PROVIDED INFORMATION START

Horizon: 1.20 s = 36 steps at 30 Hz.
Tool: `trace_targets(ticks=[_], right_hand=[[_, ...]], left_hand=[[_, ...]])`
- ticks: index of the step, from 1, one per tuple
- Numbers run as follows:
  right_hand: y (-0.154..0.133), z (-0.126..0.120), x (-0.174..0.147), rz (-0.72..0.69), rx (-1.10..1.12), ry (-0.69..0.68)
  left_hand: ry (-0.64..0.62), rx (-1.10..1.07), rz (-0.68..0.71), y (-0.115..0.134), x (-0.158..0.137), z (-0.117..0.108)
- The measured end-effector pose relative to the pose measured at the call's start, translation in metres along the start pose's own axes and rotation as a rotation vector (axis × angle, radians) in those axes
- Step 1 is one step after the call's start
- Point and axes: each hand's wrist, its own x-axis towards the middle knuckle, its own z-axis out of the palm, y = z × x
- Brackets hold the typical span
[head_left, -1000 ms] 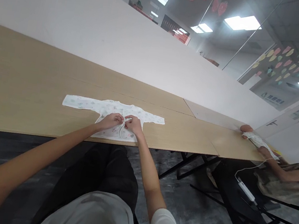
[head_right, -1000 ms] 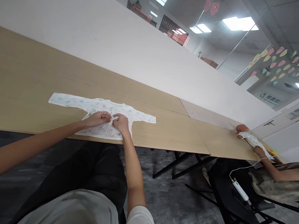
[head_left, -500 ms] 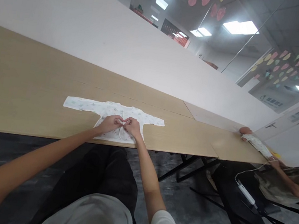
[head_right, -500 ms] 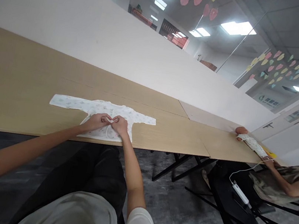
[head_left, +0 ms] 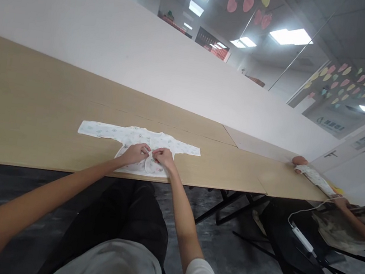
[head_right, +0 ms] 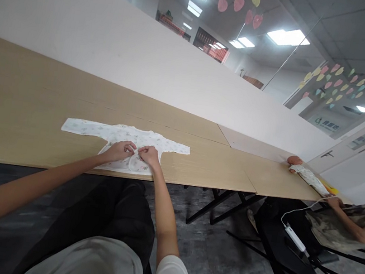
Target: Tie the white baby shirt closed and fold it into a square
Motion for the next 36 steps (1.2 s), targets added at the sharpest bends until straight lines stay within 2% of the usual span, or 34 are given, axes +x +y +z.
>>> trace_targets(ticks=[3,9,14,19,23,28,36], right_hand=[[-0.005,-0.001,-0.002,-0.025,-0.115,-0.044],[-0.014,0.002,-0.007,-0.097,-0.342,0.005],[-0.018,0.002,-0.008,-0.090,-0.405,0.005],[-0.022,0.003,-0.008,-0.065,-0.443,0.015],[-0.023,0.006,-0.007,-0.042,-0.420,0.039],[-0.016,0.006,-0.005,-0.013,-0.332,0.060],[-0.006,-0.005,0.002,0.064,-0.048,-0.062]], left_hand=[[0.000,-0.061,-0.009,-0.003,0.001,0.003],[0.020,-0.017,-0.026,-0.002,0.001,0.004],[0.074,0.033,-0.005,-0.002,0.000,0.004],[0.034,-0.077,-0.043,-0.003,0.001,0.004],[0.027,-0.074,-0.058,0.001,-0.001,0.002],[0.084,0.005,-0.024,0.003,-0.004,0.004],[0.038,0.135,0.038,0.000,-0.001,0.003]])
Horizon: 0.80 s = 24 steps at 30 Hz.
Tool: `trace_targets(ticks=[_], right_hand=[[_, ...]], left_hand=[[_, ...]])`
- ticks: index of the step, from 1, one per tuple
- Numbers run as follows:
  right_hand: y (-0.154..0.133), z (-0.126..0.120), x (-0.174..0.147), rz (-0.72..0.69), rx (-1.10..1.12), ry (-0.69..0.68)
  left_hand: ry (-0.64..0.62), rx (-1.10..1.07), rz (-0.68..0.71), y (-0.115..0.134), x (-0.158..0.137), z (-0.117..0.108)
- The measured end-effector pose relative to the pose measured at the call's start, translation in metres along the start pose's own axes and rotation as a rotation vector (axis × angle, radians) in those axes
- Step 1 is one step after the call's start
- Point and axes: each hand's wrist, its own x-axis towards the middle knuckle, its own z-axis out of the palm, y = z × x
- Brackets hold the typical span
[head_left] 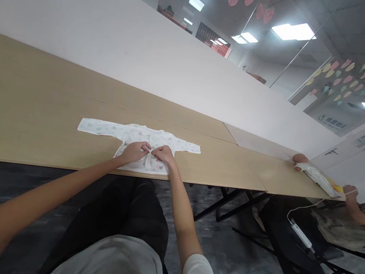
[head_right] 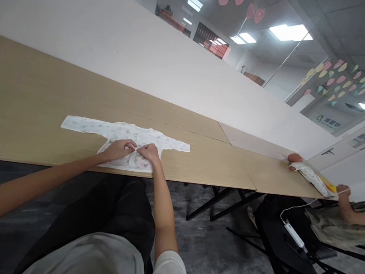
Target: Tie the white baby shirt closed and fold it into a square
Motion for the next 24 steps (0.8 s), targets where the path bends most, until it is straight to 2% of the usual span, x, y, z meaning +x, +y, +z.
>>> trace_targets(ticks=[3,5,8,12,16,20,24], right_hand=[[-0.004,-0.001,-0.004,-0.005,-0.026,0.000],[-0.007,0.003,-0.012,-0.048,-0.168,0.085],[-0.008,0.013,-0.034,-0.180,-0.460,0.213],[0.003,0.029,-0.065,-0.395,-0.733,0.198],[0.013,0.035,-0.084,-0.473,-0.775,0.175],[0.010,0.029,-0.093,-0.507,-0.761,0.126],[-0.002,0.015,-0.083,-0.418,-0.680,0.060]], left_hand=[[-0.029,0.146,0.060,0.002,-0.002,-0.001],[-0.026,0.273,0.096,0.004,-0.006,-0.002],[0.004,0.416,0.195,0.002,-0.013,-0.003],[-0.061,0.410,0.335,-0.005,-0.016,-0.004],[-0.191,0.379,0.317,-0.016,-0.012,-0.006],[-0.250,0.372,0.288,-0.023,-0.007,-0.011],[-0.288,0.405,0.287,-0.027,-0.009,-0.011]])
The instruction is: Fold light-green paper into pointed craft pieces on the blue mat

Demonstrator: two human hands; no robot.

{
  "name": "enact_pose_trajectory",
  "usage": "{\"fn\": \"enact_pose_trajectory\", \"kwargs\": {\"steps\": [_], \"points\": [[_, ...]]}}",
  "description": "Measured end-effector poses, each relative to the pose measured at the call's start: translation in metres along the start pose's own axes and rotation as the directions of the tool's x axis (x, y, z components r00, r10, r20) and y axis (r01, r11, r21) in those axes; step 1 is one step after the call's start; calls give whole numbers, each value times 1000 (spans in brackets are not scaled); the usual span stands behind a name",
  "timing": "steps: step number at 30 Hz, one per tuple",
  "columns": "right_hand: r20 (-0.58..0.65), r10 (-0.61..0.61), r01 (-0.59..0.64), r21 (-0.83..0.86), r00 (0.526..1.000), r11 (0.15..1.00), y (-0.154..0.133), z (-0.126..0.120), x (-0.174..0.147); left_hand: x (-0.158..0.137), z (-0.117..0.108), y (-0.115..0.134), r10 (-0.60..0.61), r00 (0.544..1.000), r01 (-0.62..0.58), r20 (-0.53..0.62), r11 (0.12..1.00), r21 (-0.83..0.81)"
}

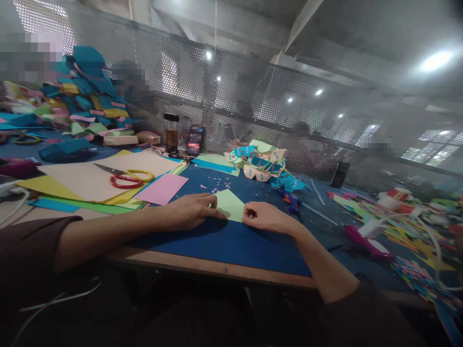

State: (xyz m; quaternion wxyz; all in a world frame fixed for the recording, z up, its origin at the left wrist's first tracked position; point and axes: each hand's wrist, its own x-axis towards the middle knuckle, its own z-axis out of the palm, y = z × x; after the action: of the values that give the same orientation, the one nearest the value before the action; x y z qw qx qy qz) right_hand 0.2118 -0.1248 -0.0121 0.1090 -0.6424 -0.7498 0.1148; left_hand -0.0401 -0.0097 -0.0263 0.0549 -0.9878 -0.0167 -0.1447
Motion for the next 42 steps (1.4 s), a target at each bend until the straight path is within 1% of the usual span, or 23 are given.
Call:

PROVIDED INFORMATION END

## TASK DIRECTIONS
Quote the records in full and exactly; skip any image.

## WRITTEN RESPONSE
Horizon: 1.20 s = 36 steps at 30 Hz.
Tool: `trace_targets(ticks=[_], right_hand=[[_, ...]], left_hand=[[_, ...]])`
- ticks: index of the step, from 1, one per tuple
- Numbers run as follows:
  right_hand: y (-0.154..0.133), z (-0.126..0.120), x (-0.174..0.147), rz (-0.72..0.69), rx (-1.10..1.12), ry (-0.69..0.68)
  left_hand: ry (-0.64..0.62), rx (-1.10..1.07), rz (-0.68..0.71), y (-0.115..0.134), x (-0.158..0.137), z (-0.117..0.108)
- The measured end-effector pose relative to the pose measured at the call's start, translation in metres along the start pose's own axes and rotation as a rotation vector (axis × angle, radians) in those axes
- Step 1 is one step after the call's start
- Point and axes: each hand's wrist, its own x-axis towards the middle knuckle, its own z-axis out of the palm, y = z × x
- Brackets hold the typical span
[head_left, -1000 ms] 
[head_right, -1000 ms] 
[head_left, -500 ms] 
[head_right, -500 ms] 
[head_left, +0 ms] 
[head_right, +0 ms] 
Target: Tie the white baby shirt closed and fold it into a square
Motion for the next 36 steps (1.2 s), targets added at the sharpest bends until straight lines stay within 2% of the usual span, or 34 are given, axes +x +y +z.
>>> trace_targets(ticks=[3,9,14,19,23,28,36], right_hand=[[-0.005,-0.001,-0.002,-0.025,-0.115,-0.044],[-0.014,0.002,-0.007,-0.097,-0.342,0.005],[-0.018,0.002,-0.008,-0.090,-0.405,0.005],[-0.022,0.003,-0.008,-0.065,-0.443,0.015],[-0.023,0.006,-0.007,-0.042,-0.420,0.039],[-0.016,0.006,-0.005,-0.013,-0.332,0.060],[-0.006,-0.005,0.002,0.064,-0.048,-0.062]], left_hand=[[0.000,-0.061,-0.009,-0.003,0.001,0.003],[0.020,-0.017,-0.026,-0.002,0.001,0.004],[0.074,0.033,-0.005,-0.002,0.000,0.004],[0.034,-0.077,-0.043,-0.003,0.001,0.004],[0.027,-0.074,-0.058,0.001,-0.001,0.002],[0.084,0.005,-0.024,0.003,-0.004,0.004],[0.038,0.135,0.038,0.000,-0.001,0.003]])
Horizon: 0.80 s = 24 steps at 30 Hz.
Tool: `trace_targets(ticks=[_], right_hand=[[_, ...]], left_hand=[[_, ...]])`
- ticks: index of the step, from 1, one per tuple
- Numbers run as follows:
  right_hand: y (-0.154..0.133), z (-0.126..0.120), x (-0.174..0.147), rz (-0.72..0.69), rx (-1.10..1.12), ry (-0.69..0.68)
  left_hand: ry (-0.64..0.62), rx (-1.10..1.07), rz (-0.68..0.71), y (-0.115..0.134), x (-0.158..0.137), z (-0.117..0.108)
- The measured end-effector pose relative to the pose measured at the call's start, translation in metres along the start pose's own axes and rotation as a rotation vector (axis × angle, radians) in those axes
- Step 1 is one step after the call's start
- Point and axes: each hand's wrist, its own x-axis towards the middle knuckle, its own z-axis out of the palm, y = z × x
- Brackets hold the typical span
[head_left] 
[head_right] 
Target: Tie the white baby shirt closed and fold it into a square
Motion for the next 24 steps (0.8 s), targets where the path bends most, until it is straight to 2% of the usual span, x, y, z meaning +x, +y, +z.
>>> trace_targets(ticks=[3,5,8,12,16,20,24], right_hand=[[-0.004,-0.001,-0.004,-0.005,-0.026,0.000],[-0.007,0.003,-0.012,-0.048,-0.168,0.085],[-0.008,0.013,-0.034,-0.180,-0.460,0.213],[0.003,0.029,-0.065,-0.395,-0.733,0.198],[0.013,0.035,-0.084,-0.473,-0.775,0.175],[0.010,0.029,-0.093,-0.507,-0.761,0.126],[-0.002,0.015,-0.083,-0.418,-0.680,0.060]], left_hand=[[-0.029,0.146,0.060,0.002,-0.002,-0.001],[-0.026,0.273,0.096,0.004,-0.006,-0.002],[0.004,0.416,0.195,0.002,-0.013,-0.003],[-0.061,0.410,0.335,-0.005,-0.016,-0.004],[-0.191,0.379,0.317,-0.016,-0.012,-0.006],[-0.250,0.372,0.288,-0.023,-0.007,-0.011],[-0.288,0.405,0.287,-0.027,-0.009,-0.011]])
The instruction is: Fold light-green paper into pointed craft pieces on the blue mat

Demonstrator: two human hands; no robot.

{
  "name": "enact_pose_trajectory",
  "usage": "{\"fn\": \"enact_pose_trajectory\", \"kwargs\": {\"steps\": [_], \"points\": [[_, ...]]}}",
  "description": "Measured end-effector poses, each relative to the pose measured at the call's start: translation in metres along the start pose's own axes and rotation as the directions of the tool's x axis (x, y, z components r00, r10, r20) and y axis (r01, r11, r21) in those axes; step 1 is one step after the call's start; calls give whole numbers, each value times 1000 (spans in brackets are not scaled); the usual span stands behind a name",
  "timing": "steps: step number at 30 Hz, one per tuple",
  "columns": "right_hand: r20 (-0.58..0.65), r10 (-0.61..0.61), r01 (-0.59..0.64), r21 (-0.83..0.86), r00 (0.526..1.000), r11 (0.15..1.00), y (-0.154..0.133), z (-0.126..0.120), x (-0.174..0.147); left_hand: x (-0.158..0.137), z (-0.117..0.108), y (-0.115..0.134), r10 (-0.60..0.61), r00 (0.544..1.000), r01 (-0.62..0.58), r20 (-0.53..0.62), r11 (0.12..1.00), r21 (-0.83..0.81)"
}


State: (xyz m; quaternion wxyz; all in a world frame fixed for the recording, z up, its origin at the left wrist's first tracked position; point and axes: each hand's wrist, its own x-axis towards the middle knuckle, its own z-axis out of the palm, y = z × x; after the action: of the values that give the same orientation, the one nearest the value before the action; x y z qw qx qy qz) right_hand 0.2118 -0.1248 -0.0121 0.1090 -0.6424 -0.7498 0.1148; left_hand -0.0401 -0.0097 -0.0263 0.0549 -0.9878 -0.0167 -0.1447
Motion for the next 42 steps (1.4 s), a target at each bend until the straight path is within 1% of the usual span, or 23 are given.
Call:

This exercise has no more to it.